*Exercise details*
Nothing outside the stretch is wanted. Repeat exactly the lines of the listing below from the one that contains "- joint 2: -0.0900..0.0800" through the one that contains "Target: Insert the", both ends included.

*Record excerpts*

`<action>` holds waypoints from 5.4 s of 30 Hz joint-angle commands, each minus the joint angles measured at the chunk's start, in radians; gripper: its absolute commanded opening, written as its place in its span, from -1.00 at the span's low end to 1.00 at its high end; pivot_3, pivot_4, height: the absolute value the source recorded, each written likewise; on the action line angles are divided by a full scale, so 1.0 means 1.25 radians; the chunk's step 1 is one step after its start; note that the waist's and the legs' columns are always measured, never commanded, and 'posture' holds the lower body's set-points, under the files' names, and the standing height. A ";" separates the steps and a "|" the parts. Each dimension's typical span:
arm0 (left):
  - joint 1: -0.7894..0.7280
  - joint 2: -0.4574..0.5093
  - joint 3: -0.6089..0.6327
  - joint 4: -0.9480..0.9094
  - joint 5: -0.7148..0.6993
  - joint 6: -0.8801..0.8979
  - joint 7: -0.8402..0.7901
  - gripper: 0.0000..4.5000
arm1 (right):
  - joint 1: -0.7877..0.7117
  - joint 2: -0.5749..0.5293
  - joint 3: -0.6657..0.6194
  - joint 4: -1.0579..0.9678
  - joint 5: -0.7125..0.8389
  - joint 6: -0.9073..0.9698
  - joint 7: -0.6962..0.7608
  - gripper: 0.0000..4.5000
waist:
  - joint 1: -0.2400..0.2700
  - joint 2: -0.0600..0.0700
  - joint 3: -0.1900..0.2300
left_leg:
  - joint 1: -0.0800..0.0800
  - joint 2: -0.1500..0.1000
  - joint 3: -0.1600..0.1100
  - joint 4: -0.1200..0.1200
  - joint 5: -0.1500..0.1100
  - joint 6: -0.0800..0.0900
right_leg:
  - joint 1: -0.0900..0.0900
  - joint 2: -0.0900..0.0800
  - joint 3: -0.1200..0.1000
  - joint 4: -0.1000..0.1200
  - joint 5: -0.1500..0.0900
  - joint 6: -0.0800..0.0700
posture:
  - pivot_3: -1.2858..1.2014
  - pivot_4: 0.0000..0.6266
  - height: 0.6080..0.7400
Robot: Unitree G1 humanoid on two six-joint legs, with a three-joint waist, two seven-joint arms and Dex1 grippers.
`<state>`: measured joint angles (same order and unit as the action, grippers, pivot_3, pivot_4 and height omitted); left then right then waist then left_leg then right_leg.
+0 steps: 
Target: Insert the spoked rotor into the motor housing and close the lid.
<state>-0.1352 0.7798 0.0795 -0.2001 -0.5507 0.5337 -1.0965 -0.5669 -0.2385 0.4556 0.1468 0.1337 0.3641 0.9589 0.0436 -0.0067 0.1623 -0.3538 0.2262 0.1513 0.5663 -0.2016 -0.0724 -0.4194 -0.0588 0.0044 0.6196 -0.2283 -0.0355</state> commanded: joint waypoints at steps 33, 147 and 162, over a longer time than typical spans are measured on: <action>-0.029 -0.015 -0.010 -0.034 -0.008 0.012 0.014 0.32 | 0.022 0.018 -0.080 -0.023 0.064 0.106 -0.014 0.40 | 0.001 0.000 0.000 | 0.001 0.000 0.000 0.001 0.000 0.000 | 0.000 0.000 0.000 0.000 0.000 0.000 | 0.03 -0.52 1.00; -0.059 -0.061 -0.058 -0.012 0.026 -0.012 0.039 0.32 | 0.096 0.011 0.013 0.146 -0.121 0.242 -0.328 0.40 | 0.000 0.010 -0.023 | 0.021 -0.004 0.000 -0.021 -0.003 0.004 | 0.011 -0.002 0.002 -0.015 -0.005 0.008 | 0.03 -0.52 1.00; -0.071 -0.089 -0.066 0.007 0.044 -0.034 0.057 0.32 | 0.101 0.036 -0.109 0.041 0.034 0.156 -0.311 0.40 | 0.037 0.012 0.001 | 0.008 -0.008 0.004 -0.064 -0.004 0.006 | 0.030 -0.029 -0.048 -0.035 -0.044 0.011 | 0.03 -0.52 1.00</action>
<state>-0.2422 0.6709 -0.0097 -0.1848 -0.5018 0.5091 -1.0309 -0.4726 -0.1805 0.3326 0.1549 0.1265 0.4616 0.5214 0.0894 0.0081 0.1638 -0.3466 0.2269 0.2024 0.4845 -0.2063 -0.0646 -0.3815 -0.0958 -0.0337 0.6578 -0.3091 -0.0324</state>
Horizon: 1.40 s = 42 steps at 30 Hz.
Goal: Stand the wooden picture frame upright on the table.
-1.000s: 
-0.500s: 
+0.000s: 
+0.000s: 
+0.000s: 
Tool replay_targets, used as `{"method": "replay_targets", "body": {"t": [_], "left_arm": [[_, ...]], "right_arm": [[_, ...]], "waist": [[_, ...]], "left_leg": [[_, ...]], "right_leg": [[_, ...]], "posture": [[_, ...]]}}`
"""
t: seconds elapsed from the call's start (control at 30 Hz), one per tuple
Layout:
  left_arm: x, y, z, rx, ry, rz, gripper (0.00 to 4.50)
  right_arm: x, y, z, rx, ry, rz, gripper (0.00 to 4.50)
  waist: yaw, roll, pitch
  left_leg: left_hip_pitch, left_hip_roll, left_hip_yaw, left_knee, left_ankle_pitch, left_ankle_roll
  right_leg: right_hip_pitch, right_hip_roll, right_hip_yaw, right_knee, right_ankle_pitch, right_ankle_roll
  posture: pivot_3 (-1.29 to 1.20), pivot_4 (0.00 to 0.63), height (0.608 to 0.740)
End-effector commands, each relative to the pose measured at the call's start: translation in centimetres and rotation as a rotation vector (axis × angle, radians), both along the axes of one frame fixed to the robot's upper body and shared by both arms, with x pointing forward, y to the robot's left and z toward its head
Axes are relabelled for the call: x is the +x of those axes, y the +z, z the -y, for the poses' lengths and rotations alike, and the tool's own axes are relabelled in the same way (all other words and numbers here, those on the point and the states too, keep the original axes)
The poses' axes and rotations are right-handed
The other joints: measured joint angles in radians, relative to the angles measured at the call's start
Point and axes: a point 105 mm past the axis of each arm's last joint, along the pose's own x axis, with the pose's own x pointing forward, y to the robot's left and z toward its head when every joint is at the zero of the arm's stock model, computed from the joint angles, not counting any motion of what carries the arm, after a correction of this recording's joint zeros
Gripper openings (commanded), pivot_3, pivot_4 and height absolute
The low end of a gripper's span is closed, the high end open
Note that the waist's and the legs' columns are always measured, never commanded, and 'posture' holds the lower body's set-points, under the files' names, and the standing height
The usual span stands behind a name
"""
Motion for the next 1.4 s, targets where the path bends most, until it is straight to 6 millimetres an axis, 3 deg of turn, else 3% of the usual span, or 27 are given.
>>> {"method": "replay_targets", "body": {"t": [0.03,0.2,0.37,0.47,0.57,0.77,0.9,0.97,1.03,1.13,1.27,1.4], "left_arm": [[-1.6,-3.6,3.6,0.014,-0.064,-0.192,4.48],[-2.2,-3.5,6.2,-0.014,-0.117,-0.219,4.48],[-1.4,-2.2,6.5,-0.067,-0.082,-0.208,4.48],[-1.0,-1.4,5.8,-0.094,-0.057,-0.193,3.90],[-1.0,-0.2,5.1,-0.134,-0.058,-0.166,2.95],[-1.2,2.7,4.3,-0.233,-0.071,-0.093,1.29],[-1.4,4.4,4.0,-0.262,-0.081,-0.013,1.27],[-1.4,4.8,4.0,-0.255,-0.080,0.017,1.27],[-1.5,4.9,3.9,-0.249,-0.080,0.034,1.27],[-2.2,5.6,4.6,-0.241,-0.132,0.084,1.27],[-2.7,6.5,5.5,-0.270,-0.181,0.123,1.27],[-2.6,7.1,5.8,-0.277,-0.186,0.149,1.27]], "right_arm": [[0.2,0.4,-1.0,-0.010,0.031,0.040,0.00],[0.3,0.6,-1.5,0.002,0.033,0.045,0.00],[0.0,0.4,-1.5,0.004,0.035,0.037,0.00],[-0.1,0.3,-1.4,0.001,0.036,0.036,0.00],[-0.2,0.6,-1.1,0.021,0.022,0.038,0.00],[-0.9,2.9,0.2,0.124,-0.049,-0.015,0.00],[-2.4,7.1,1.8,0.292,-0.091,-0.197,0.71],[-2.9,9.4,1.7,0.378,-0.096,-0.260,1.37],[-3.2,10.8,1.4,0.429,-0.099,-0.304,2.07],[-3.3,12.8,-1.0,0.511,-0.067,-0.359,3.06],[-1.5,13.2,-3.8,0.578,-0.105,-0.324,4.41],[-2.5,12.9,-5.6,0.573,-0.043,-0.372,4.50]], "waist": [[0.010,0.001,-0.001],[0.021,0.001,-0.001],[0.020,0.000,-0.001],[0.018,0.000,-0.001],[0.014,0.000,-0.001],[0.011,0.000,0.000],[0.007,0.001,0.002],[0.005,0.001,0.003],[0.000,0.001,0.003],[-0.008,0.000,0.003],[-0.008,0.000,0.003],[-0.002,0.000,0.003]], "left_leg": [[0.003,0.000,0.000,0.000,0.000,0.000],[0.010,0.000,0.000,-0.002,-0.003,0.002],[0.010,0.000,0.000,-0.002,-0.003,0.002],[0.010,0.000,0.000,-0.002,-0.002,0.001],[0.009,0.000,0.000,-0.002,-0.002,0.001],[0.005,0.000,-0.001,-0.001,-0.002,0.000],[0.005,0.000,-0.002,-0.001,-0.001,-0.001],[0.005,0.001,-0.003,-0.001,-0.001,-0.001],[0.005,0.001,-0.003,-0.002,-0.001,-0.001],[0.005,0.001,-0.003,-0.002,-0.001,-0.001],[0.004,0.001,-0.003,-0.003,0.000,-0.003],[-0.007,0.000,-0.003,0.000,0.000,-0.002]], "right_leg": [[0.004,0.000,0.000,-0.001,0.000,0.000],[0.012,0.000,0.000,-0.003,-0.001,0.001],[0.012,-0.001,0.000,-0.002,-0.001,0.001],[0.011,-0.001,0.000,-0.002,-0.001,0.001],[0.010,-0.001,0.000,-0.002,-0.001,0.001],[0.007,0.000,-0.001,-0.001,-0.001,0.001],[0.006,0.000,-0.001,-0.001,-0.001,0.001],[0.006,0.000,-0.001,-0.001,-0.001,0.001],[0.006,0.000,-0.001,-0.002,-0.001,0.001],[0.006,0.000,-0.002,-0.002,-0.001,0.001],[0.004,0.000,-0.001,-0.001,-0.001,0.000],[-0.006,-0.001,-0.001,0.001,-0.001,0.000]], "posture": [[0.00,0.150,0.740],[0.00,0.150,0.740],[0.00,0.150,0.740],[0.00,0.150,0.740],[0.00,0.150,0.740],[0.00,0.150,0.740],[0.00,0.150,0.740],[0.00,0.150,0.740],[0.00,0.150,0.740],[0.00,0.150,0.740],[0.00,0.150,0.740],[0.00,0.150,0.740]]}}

*Your response*
  - joint 2: -0.0900..0.0800
  - joint 3: -0.1200..0.1000
  - joint 4: -0.1000..0.1200
  - joint 5: -0.1500..0.0900
  - joint 6: -0.0800..0.0700
posture:
  - pivot_3: -1.2858..1.2014
  - pivot_4: 0.0000..0.6266
  - height: 0.6080..0.7400
Robot: Unitree G1 humanoid on two six-joint legs, with a three-joint waist, two seven-joint arms and Dex1 grippers.
`<state>`: measured joint angles (same order and unit as the action, grippers, pivot_3, pivot_4 and height omitted); left then right then waist then left_leg then right_leg.
+0 steps: 
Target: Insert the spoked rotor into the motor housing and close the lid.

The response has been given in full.